We won't be fixing this for VS2015 and the next version of VS will have a different experience.

Just got bit by this. @barrytang, what do you suggest as the workaround for VS2015? Our team relies on unit tests working properly as part of our CI/CD process and the idea of hard coding environment values in our unit tests or loading and managing environment values from another source is not ideal.

Is it fixed on VS 2017? how can I use environment variables on integration tests? thanks!

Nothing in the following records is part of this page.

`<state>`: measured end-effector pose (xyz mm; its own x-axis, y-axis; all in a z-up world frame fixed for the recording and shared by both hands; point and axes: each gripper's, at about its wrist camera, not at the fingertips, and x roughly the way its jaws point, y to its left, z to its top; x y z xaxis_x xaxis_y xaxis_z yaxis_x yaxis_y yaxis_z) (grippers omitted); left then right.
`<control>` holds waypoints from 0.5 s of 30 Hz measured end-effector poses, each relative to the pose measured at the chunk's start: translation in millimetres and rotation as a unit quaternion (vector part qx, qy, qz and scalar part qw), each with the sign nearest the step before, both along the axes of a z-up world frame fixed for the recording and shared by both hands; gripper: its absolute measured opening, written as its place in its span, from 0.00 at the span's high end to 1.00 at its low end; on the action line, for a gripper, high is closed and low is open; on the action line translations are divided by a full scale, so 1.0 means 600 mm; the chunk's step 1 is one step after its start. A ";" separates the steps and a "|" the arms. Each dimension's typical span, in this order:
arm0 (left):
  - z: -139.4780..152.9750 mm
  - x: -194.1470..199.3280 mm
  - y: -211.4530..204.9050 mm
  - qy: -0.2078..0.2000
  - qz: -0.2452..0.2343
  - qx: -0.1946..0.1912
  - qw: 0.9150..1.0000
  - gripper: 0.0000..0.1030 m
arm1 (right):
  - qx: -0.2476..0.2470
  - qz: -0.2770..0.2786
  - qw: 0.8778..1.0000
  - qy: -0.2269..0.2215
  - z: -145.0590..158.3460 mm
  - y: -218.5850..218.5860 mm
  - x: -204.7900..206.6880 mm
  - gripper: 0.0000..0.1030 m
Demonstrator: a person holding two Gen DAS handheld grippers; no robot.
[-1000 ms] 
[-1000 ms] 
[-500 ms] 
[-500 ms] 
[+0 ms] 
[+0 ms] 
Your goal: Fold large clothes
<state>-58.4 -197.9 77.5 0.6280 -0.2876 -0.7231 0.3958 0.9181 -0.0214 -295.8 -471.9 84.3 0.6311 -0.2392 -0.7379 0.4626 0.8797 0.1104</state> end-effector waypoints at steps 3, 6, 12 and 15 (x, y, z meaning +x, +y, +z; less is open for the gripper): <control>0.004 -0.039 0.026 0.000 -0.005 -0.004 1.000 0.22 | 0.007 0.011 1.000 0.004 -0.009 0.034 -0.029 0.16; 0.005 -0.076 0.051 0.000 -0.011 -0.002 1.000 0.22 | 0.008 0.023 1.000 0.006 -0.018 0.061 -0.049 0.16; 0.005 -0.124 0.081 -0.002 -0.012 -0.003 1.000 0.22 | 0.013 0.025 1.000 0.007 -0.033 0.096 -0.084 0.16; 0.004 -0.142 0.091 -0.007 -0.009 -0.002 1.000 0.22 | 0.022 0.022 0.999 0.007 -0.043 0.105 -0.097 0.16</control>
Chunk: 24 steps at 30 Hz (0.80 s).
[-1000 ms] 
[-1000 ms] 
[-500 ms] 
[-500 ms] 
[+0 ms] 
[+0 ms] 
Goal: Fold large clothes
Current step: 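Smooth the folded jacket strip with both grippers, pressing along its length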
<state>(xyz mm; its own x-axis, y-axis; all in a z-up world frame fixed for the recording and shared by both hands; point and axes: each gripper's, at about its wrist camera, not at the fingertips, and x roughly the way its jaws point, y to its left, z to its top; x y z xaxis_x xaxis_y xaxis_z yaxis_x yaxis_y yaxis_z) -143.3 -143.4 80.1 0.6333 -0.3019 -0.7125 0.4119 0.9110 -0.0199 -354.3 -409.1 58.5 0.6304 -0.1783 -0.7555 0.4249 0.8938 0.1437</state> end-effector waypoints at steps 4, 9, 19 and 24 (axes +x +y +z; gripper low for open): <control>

I have exactly the same problem. Dont know whether this helps but when I create a a test server I do the following

var config = new ConfigurationBuilder()
.AddCommandLine(new[] {"--environment=Development"})
.Build();

var server = new TestServer(new WebHostBuilder()
.UseConfiguration(config)
.UseStartup<Startup>());

This lets me inject the environment I am using via the command line. It seems to work for me

Is this fixed? The test framework isn't picking up environment variables for me. This should be reopened. I am using VS 2017 pro.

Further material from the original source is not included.